WORK ORDER
Your task is to repeat the entries exactly from their first line through the line with "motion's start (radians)", and to stop there.

[[ ENTRIES PROVIDED open ]]

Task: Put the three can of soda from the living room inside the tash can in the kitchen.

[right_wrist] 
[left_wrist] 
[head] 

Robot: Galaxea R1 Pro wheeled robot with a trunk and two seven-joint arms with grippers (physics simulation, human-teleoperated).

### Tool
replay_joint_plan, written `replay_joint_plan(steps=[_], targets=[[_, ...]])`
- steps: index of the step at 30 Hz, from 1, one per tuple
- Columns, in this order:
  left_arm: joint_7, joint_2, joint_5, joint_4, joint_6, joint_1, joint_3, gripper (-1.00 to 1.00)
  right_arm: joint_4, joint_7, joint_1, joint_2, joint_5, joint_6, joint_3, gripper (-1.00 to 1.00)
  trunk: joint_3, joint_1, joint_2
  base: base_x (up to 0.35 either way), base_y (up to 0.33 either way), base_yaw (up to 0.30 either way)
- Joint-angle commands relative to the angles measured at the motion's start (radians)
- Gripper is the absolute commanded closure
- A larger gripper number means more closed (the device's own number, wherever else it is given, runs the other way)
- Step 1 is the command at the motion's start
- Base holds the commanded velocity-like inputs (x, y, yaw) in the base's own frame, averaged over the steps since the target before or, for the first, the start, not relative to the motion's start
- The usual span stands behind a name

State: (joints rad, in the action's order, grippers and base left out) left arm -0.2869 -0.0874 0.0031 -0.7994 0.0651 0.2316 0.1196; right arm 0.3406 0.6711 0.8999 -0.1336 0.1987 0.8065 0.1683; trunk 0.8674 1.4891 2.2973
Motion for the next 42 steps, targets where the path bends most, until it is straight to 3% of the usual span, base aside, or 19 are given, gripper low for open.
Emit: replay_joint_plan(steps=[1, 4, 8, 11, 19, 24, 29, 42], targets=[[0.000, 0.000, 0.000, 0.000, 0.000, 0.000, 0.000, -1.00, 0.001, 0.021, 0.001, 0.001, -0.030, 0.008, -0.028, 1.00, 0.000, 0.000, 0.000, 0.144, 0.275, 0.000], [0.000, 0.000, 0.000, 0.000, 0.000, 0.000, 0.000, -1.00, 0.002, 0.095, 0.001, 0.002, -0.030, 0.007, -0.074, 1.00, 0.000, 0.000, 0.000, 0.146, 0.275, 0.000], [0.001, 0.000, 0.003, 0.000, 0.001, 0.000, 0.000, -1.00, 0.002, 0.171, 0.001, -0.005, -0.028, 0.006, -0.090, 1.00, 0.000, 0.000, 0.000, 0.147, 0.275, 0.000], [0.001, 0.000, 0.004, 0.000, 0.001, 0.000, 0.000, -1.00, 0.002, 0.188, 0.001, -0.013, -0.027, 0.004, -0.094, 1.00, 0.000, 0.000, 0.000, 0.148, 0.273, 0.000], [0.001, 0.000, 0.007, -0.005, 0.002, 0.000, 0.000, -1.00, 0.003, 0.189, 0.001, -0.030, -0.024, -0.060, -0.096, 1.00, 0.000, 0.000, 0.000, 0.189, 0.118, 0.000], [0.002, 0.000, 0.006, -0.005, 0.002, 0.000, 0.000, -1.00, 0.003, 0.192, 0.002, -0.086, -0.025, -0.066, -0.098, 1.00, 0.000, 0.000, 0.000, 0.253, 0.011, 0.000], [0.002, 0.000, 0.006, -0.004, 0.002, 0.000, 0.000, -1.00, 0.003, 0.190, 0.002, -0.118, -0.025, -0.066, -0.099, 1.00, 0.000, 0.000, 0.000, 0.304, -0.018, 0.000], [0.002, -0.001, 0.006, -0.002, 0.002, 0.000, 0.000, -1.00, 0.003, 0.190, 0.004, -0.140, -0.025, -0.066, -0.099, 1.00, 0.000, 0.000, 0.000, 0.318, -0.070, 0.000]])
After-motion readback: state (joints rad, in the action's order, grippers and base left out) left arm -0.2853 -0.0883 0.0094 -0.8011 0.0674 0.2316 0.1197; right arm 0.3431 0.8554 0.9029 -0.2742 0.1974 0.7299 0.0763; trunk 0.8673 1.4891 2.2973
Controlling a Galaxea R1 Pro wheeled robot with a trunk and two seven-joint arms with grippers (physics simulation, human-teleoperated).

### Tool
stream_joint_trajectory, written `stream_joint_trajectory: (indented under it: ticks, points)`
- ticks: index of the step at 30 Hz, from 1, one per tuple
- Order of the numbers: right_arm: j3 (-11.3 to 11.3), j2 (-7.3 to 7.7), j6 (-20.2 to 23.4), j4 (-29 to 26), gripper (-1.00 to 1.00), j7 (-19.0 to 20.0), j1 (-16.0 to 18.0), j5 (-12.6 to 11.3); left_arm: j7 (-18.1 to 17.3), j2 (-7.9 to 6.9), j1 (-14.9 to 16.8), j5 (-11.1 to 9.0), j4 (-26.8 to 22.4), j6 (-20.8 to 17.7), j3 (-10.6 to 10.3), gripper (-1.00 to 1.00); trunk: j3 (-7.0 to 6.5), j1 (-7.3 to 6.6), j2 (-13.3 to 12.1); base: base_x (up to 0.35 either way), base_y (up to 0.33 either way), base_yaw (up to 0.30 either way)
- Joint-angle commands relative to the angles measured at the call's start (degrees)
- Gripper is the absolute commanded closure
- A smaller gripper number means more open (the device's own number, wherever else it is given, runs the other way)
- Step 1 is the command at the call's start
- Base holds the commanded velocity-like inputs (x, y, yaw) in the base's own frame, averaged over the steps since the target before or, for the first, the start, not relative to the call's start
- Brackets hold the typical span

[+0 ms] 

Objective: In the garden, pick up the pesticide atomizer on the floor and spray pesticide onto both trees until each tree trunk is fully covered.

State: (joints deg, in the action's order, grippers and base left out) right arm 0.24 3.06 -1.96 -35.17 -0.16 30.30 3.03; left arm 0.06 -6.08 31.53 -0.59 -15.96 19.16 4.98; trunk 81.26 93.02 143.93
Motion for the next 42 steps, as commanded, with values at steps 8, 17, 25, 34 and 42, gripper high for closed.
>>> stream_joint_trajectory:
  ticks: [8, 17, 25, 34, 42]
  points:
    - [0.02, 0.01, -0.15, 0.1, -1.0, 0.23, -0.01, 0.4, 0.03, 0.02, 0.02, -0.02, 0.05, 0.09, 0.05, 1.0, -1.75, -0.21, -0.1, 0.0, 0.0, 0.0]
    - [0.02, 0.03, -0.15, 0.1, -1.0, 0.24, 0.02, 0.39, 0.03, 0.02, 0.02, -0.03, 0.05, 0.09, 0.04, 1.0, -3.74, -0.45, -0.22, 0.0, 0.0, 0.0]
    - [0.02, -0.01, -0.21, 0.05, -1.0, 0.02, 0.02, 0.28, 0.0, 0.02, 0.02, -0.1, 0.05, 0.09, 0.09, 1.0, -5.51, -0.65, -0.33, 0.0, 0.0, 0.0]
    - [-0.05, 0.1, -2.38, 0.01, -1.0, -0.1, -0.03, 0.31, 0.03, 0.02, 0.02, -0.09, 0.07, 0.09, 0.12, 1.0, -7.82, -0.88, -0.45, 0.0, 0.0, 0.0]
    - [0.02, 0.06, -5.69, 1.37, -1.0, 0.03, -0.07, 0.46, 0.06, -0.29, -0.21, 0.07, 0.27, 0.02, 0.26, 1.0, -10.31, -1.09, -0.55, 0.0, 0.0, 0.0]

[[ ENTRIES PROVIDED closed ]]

RESPONSE BELOW
Task: Put the three can of soda from the living room inside the tash can in the kitchen.

[right_wrist] 
[left_wrist] 
[head] 

Robot: Galaxea R1 Pro wheeled robot with a trunk and two seven-joint arms with grippers (physics simulation, human-teleoperated).

### Tool
replay_joint_plan, written `replay_joint_plan(steps=[_], targets=[[_, ...]])`
- steps: index of the step at 30 Hz, from 1, one per tuple
- Columns, in this order:
  left_arm: joint_7, joint_2, joint_5, joint_4, joint_6, joint_1, joint_3, gripper (-1.00 to 1.00)
  right_arm: joint_4, joint_7, joint_1, joint_2, joint_5, joint_6, joint_3, gripper (-1.00 to 1.00)
  trunk: joint_3, joint_1, joint_2
  base: base_x (up to 0.35 either way), base_y (up to 0.33 either way), base_yaw (up to 0.30 either way)
- Joint-angle commands relative to the angles measured at the motion's start (radians)

Nothing else goes in the answer.